## Work instruction
Each line of the listing below that includes "document" must be copied.

## Dataset extract
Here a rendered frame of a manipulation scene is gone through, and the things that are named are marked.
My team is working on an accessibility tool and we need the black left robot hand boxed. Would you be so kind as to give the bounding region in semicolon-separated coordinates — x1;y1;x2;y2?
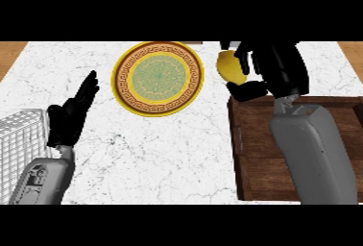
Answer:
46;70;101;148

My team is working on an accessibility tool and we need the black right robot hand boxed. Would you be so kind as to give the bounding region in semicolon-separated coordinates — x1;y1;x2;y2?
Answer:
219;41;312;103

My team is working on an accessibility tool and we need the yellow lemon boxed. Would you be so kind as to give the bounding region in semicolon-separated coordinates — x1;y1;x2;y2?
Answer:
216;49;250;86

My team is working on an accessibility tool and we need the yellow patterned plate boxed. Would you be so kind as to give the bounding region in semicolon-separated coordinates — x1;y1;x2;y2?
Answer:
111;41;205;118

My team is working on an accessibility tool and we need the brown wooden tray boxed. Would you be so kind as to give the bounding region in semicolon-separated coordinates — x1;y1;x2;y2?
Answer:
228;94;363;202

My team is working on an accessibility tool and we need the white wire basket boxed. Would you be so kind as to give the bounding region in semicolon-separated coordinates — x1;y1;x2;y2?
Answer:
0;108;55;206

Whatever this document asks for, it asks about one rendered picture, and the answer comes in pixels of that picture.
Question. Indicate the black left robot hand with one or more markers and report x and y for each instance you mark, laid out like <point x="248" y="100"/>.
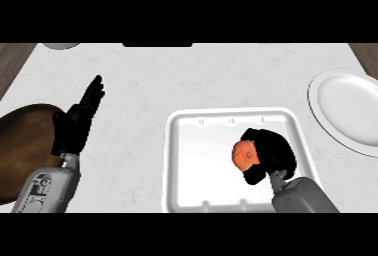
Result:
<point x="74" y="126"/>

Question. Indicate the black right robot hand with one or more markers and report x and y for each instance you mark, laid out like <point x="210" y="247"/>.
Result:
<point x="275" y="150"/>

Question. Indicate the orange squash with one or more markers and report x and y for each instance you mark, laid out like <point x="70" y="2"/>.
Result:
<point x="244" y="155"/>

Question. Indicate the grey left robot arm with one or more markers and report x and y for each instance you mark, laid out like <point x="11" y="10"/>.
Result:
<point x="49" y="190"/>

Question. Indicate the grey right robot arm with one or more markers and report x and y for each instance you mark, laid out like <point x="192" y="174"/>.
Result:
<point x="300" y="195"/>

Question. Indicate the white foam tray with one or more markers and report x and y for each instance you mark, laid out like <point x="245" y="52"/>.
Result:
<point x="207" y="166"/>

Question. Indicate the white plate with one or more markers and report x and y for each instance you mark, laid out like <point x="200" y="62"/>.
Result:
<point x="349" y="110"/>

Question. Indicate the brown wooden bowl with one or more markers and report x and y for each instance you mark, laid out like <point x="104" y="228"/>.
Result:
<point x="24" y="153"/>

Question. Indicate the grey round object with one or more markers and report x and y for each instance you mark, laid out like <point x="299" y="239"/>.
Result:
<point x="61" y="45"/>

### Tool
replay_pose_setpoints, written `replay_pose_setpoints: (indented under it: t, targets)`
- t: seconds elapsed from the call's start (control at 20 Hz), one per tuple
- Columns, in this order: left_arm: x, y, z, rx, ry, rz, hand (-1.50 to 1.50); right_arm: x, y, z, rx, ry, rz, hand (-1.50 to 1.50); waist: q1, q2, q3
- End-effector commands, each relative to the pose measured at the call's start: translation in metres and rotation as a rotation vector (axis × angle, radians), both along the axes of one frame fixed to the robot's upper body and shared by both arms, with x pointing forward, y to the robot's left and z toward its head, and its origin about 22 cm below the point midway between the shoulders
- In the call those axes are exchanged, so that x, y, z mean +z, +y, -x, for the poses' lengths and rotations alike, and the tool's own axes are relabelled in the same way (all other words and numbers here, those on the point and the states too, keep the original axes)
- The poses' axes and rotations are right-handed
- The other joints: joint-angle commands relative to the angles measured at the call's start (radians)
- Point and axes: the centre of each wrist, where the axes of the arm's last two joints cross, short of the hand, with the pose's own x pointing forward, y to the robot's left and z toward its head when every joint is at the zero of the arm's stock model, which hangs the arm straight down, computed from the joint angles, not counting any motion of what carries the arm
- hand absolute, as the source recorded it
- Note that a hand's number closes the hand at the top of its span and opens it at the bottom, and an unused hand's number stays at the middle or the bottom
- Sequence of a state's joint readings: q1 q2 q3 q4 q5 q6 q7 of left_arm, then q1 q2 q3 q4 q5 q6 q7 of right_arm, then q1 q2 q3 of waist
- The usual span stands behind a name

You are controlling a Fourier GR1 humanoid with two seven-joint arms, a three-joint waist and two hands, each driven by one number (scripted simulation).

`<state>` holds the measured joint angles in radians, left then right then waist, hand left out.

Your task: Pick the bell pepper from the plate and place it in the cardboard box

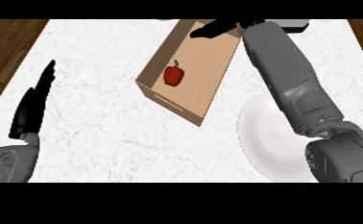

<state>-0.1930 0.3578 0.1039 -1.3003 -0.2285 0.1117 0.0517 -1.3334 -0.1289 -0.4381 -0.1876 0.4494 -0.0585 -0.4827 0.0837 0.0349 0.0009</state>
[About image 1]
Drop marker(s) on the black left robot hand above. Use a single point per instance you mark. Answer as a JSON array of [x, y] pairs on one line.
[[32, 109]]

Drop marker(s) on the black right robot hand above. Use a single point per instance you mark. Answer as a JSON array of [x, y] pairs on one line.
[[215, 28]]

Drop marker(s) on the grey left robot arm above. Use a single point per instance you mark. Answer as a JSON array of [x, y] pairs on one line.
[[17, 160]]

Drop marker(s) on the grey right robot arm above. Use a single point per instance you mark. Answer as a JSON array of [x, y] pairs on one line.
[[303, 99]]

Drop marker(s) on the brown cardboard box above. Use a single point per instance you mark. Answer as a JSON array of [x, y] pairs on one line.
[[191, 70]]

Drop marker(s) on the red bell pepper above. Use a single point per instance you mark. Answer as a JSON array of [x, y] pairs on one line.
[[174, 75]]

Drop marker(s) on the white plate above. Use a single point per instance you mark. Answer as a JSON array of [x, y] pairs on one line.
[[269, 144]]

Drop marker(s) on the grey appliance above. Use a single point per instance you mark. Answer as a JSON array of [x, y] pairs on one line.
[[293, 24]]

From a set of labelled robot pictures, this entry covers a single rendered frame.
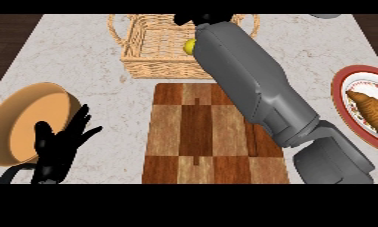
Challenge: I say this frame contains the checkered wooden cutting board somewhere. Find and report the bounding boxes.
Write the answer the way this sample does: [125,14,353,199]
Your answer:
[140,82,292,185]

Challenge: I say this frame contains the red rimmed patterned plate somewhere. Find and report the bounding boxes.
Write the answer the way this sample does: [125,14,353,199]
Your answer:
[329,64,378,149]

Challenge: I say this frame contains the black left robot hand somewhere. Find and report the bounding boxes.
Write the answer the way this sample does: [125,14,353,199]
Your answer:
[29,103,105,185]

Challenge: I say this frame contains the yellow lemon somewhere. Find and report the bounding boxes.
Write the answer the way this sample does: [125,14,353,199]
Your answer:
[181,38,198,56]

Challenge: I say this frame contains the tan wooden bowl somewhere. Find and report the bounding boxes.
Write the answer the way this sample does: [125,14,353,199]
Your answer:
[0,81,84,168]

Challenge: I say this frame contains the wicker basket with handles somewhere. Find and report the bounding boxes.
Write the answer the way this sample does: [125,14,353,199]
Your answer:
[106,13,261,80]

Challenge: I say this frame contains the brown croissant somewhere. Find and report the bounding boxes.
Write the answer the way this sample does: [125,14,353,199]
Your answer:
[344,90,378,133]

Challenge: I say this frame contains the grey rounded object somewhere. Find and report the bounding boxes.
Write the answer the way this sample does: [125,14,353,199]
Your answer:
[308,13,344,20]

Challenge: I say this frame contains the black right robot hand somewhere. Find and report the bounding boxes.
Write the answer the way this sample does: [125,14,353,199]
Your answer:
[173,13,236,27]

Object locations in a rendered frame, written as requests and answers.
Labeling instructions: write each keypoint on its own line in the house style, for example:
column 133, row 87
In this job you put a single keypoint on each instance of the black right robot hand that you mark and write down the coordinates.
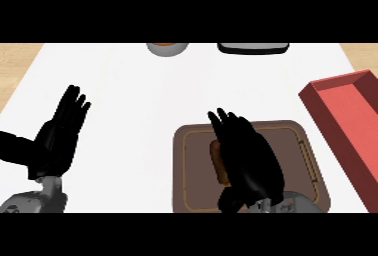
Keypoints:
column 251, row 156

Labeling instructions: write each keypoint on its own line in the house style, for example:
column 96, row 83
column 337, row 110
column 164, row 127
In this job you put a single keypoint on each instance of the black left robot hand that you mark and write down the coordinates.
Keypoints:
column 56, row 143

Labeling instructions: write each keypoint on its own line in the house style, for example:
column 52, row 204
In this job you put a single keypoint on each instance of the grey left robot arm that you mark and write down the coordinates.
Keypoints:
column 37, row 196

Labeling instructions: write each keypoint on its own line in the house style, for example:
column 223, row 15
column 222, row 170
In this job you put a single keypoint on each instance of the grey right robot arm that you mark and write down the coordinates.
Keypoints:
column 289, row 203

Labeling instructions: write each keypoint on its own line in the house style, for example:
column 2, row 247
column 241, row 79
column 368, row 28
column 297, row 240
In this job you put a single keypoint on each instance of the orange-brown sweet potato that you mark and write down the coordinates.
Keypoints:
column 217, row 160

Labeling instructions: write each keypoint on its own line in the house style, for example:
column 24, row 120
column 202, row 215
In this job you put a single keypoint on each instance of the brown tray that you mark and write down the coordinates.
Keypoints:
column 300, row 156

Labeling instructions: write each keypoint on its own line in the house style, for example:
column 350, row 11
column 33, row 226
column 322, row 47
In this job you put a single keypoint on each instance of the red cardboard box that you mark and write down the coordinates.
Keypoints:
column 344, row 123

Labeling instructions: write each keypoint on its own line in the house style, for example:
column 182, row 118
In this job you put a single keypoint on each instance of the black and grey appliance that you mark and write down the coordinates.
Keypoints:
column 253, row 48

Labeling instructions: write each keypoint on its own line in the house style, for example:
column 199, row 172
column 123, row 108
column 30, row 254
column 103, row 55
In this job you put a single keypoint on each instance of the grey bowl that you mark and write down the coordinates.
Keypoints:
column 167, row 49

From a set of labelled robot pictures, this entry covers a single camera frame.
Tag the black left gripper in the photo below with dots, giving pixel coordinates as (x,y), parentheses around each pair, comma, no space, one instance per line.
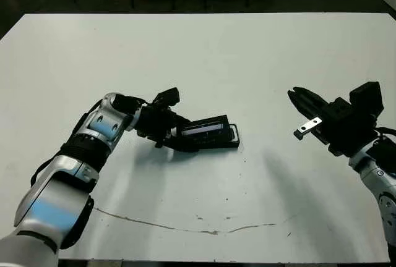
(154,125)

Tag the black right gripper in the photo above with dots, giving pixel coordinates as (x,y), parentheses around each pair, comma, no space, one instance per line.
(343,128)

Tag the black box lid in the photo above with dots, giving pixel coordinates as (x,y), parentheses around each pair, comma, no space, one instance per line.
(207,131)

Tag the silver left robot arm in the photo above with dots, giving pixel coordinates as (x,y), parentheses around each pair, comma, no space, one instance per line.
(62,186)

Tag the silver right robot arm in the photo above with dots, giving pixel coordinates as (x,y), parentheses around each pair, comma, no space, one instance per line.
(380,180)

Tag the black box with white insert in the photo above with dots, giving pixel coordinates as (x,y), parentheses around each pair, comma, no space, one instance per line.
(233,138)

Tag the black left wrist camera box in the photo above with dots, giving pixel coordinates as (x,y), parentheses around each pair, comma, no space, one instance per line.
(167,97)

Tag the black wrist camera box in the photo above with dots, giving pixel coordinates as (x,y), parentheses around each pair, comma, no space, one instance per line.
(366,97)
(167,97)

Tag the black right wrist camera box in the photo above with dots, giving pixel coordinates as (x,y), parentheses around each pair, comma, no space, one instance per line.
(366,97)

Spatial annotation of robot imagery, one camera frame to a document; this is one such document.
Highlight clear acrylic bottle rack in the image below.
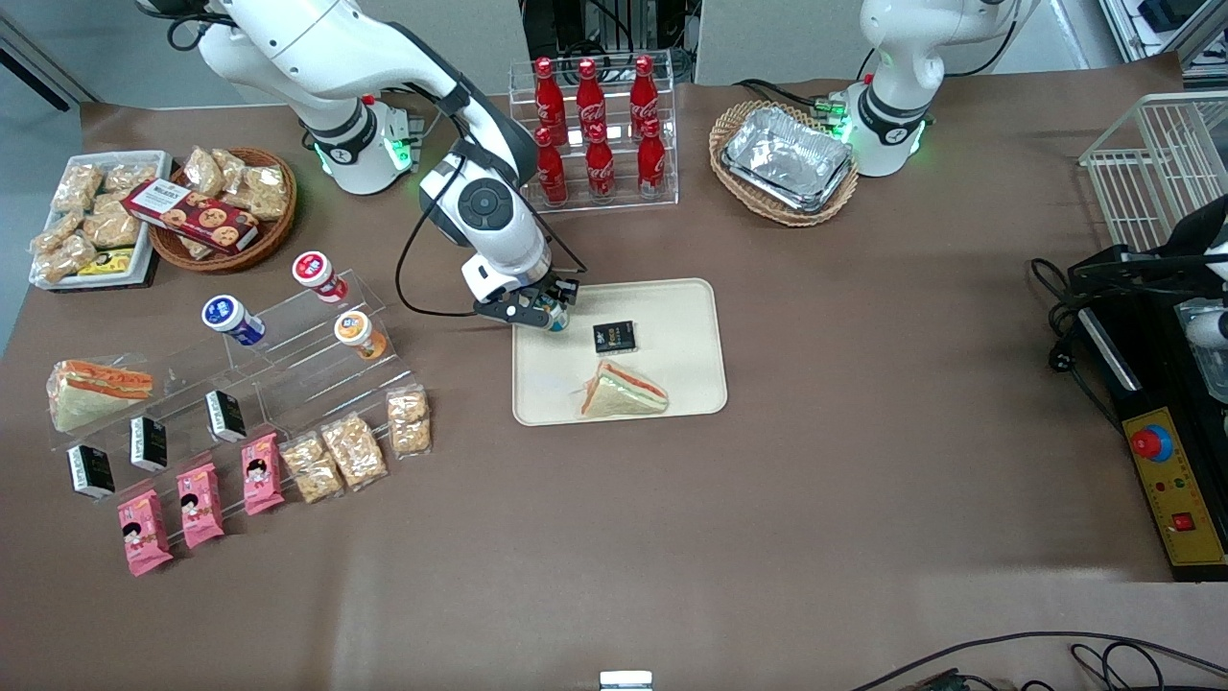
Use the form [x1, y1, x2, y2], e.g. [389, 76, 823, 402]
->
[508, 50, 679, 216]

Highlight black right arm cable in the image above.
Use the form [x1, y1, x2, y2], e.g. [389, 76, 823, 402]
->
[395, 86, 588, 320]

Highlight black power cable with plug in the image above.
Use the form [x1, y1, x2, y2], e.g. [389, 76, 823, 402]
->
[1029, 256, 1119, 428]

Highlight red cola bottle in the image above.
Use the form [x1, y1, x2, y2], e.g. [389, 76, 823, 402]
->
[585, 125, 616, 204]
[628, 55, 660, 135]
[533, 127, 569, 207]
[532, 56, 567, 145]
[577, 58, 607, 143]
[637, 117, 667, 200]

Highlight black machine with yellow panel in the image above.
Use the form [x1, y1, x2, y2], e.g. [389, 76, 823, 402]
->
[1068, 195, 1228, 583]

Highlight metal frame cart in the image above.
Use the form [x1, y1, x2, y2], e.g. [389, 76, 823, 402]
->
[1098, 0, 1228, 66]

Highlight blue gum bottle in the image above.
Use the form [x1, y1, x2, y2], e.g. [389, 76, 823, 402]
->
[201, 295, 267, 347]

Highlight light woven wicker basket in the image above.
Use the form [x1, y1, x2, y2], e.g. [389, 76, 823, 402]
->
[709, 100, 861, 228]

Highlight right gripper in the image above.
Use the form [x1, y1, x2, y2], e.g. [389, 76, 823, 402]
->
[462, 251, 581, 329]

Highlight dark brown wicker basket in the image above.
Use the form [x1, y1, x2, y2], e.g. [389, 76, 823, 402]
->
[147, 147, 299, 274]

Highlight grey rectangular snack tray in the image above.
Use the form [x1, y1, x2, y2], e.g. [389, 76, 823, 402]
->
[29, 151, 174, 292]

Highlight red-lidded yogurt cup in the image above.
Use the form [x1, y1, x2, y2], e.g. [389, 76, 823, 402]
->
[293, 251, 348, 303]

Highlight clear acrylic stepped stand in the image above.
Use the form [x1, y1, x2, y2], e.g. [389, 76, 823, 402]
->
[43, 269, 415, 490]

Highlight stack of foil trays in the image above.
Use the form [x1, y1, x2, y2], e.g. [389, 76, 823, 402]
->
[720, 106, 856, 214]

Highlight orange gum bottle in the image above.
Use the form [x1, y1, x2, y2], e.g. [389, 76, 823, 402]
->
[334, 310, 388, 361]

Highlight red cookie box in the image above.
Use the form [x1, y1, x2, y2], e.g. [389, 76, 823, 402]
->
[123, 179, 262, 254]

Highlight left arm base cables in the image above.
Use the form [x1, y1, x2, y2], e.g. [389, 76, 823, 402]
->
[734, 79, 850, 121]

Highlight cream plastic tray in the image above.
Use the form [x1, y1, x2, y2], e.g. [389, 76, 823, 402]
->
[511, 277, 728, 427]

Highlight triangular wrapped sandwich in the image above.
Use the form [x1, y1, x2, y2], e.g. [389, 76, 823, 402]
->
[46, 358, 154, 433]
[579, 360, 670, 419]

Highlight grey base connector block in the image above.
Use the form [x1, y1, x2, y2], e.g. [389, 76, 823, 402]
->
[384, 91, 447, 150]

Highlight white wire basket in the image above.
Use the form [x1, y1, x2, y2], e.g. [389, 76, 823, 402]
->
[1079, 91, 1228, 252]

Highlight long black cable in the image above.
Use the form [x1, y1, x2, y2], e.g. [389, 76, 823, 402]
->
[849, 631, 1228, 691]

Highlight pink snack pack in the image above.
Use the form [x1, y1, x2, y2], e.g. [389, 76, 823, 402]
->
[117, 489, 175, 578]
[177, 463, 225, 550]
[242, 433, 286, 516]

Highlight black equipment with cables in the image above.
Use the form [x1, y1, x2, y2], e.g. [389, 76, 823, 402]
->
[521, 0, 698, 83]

## Solution to the exercise
Whatever this document asks for, it asks about one rendered picture, and the answer comes in pixels of that picture.
Spatial annotation of robot imagery, one camera frame to a document; this is one such document.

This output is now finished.